======== MATERIAL PROVIDED
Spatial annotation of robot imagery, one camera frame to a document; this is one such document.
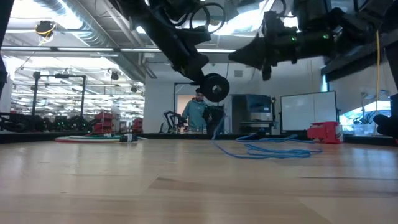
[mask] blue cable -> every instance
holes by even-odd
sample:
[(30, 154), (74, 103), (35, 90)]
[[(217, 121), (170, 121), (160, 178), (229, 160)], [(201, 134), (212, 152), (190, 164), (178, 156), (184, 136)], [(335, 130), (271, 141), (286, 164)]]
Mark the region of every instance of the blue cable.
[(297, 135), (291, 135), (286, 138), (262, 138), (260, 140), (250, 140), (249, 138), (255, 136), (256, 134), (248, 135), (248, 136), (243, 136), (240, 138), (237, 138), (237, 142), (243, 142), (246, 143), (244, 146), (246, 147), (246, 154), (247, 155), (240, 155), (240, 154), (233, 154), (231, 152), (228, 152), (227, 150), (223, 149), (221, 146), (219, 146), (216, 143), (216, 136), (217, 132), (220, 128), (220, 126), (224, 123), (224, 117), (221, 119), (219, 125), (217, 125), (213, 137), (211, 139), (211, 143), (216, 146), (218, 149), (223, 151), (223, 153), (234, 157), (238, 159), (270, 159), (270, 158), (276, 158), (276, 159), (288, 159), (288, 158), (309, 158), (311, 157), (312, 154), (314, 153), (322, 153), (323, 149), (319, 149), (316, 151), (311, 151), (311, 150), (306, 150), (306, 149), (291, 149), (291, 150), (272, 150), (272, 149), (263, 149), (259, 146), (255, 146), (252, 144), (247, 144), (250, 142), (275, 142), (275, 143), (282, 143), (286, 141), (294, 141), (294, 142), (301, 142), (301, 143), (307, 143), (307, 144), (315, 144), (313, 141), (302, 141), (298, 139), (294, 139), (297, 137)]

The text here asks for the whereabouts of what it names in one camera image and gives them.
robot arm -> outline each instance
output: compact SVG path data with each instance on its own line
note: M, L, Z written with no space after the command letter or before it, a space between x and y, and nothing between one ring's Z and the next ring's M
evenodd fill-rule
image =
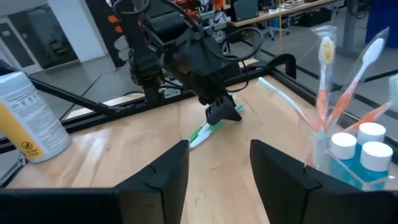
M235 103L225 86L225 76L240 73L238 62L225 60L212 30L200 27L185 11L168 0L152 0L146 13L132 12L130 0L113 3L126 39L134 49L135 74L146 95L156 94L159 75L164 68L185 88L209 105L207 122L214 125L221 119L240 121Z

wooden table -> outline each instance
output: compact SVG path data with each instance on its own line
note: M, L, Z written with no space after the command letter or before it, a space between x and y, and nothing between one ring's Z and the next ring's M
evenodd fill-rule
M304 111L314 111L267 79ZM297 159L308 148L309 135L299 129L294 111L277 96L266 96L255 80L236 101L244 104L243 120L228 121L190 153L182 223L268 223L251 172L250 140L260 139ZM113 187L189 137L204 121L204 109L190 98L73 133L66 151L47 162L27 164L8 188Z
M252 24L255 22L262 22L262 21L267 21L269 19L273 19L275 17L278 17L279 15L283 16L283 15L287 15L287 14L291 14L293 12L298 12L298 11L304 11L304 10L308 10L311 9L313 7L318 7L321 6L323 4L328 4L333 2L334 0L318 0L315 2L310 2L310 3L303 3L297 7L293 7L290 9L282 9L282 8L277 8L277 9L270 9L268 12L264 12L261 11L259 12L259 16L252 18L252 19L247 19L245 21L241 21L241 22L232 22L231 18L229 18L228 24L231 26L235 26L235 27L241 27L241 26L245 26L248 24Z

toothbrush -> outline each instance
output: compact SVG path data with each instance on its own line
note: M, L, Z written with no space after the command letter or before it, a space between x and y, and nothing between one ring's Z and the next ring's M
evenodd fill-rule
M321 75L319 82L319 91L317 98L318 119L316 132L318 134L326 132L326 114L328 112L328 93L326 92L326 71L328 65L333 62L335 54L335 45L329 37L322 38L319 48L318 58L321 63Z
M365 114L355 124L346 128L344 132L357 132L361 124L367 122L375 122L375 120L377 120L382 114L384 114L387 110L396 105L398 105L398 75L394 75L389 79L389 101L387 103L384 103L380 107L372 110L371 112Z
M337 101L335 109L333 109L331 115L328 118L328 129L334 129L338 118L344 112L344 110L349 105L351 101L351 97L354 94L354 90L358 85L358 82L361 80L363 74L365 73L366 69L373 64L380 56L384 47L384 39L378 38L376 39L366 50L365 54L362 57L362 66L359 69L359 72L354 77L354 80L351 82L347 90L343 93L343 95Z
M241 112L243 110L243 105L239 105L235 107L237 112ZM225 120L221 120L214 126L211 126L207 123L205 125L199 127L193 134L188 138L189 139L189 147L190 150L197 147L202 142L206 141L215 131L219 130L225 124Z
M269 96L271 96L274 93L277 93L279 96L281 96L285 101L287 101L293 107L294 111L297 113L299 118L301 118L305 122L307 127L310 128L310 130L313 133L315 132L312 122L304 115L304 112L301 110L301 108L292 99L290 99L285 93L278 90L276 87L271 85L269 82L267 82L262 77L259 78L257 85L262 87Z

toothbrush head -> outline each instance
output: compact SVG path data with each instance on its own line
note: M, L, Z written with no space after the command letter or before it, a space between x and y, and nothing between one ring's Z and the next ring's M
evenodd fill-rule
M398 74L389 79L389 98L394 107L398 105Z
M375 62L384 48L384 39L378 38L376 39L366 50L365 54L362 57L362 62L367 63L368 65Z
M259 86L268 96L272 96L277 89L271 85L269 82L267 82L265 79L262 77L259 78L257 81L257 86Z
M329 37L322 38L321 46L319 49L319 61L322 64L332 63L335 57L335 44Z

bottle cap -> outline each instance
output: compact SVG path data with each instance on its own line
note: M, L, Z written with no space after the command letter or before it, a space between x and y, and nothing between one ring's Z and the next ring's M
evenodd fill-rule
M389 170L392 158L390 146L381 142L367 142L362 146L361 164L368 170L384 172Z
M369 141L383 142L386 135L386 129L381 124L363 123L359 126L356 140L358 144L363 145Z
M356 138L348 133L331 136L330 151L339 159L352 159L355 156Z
================
Copy out all of the entries exactly as they stand, with no pictures in your copy.

Spatial annotation of robot imagery, one camera frame to a document; this is one such document.
[mask] blue cable -> every instance
holes by even-odd
sample:
[(30, 154), (74, 103), (35, 90)]
[[(217, 121), (170, 121), (160, 178), (229, 160)], [(201, 134), (212, 152), (190, 164), (178, 156), (184, 136)], [(335, 130), (271, 141), (286, 164)]]
Mark the region of every instance of the blue cable.
[(297, 135), (291, 135), (286, 138), (262, 138), (260, 140), (250, 140), (249, 138), (255, 136), (256, 134), (248, 135), (248, 136), (243, 136), (240, 138), (237, 138), (237, 142), (243, 142), (246, 143), (244, 146), (246, 147), (246, 154), (247, 155), (240, 155), (240, 154), (233, 154), (231, 152), (228, 152), (227, 150), (223, 149), (221, 146), (219, 146), (216, 143), (216, 136), (217, 132), (220, 128), (220, 126), (224, 123), (224, 117), (221, 119), (219, 125), (217, 125), (213, 137), (211, 139), (211, 143), (216, 146), (218, 149), (223, 151), (223, 153), (234, 157), (238, 159), (270, 159), (270, 158), (276, 158), (276, 159), (288, 159), (288, 158), (309, 158), (311, 157), (312, 154), (314, 153), (322, 153), (323, 149), (319, 149), (316, 151), (311, 151), (311, 150), (306, 150), (306, 149), (291, 149), (291, 150), (272, 150), (272, 149), (263, 149), (259, 146), (255, 146), (252, 144), (247, 144), (250, 142), (275, 142), (275, 143), (282, 143), (286, 141), (294, 141), (294, 142), (301, 142), (301, 143), (307, 143), (307, 144), (315, 144), (313, 141), (302, 141), (298, 139), (294, 139), (297, 137)]

The text here asks for the whereabouts of what it names in one camera image and gives them.
robot arm -> outline each instance
output: compact SVG path data with each instance on its own line
note: M, L, Z written with no space after the command letter or before it, a space between x and y, and nothing between one ring's Z and the next ring's M
evenodd fill-rule
image =
M235 103L225 86L225 76L240 73L238 62L225 60L212 30L200 27L185 11L168 0L152 0L146 13L132 12L130 0L113 3L126 39L134 49L135 74L146 95L156 94L159 75L164 68L185 88L209 105L207 122L214 125L221 119L240 121Z

wooden table -> outline each instance
output: compact SVG path data with each instance on its own line
note: M, L, Z written with no space after the command letter or before it, a space between x and y, and nothing between one ring's Z and the next ring's M
evenodd fill-rule
M304 111L314 111L267 79ZM297 159L308 148L309 135L299 129L294 111L277 96L266 96L255 80L236 101L244 104L243 120L228 121L190 153L182 223L268 223L251 172L250 140L260 139ZM113 187L189 137L204 121L204 109L190 98L73 133L66 151L47 162L27 164L8 188Z
M252 24L255 22L262 22L262 21L267 21L269 19L273 19L275 17L278 17L279 15L283 16L283 15L287 15L287 14L291 14L293 12L298 12L298 11L304 11L304 10L308 10L311 9L313 7L318 7L321 6L323 4L328 4L333 2L334 0L318 0L315 2L310 2L310 3L303 3L297 7L293 7L290 9L282 9L282 8L277 8L277 9L270 9L268 12L264 12L261 11L259 12L259 16L252 18L252 19L247 19L245 21L241 21L241 22L232 22L231 18L229 18L228 24L231 26L235 26L235 27L241 27L241 26L245 26L248 24Z

toothbrush -> outline each instance
output: compact SVG path data with each instance on its own line
note: M, L, Z written with no space after the command letter or before it, a space between x and y, and nothing between one ring's Z and the next ring's M
evenodd fill-rule
M321 75L319 82L319 91L317 98L318 119L316 132L318 134L326 132L326 114L328 112L328 93L326 92L326 71L328 65L333 62L335 54L335 45L329 37L322 38L319 48L318 58L321 63Z
M365 114L355 124L346 128L344 132L357 132L361 124L367 122L375 122L375 120L377 120L382 114L384 114L387 110L396 105L398 105L398 75L394 75L389 79L389 101L387 103L384 103L380 107L372 110L371 112Z
M337 101L335 109L333 109L331 115L328 118L328 129L334 129L338 118L344 112L344 110L349 105L351 101L351 97L354 94L354 90L358 85L358 82L361 80L363 74L365 73L366 69L373 64L380 56L384 47L384 39L378 38L376 39L366 50L365 54L362 57L362 66L359 69L359 72L354 77L354 80L351 82L347 90L343 93L343 95Z
M241 112L243 110L243 105L239 105L235 107L237 112ZM225 120L221 120L214 126L211 126L207 123L205 125L199 127L193 134L188 138L189 139L189 147L190 150L197 147L202 142L206 141L215 131L219 130L225 124Z
M269 96L271 96L274 93L277 93L279 96L281 96L285 101L287 101L293 107L294 111L297 113L299 118L301 118L305 122L307 127L310 128L310 130L313 133L315 132L312 122L304 115L304 112L301 110L301 108L292 99L290 99L285 93L278 90L276 87L271 85L269 82L267 82L262 77L259 78L257 85L262 87Z

toothbrush head -> outline each instance
output: compact SVG path data with each instance on its own line
note: M, L, Z written with no space after the command letter or before it, a space between x and y, and nothing between one ring's Z and the next ring's M
evenodd fill-rule
M398 74L389 79L389 98L394 107L398 105Z
M375 62L384 48L384 39L378 38L376 39L366 50L365 54L362 57L362 62L367 63L368 65Z
M259 86L268 96L272 96L277 89L271 85L269 82L267 82L265 79L262 77L259 78L257 81L257 86Z
M329 37L322 38L321 46L319 49L319 61L322 64L332 63L335 57L335 44Z

bottle cap -> outline each instance
output: compact SVG path data with each instance on its own line
note: M, L, Z written with no space after the command letter or before it, a space between x and y, and nothing between one ring's Z and the next ring's M
evenodd fill-rule
M389 170L392 158L390 146L381 142L367 142L362 146L361 164L368 170L384 172Z
M369 141L383 142L386 135L386 129L381 124L363 123L359 126L356 140L358 144L363 145Z
M356 138L348 133L331 136L330 151L339 159L352 159L355 156Z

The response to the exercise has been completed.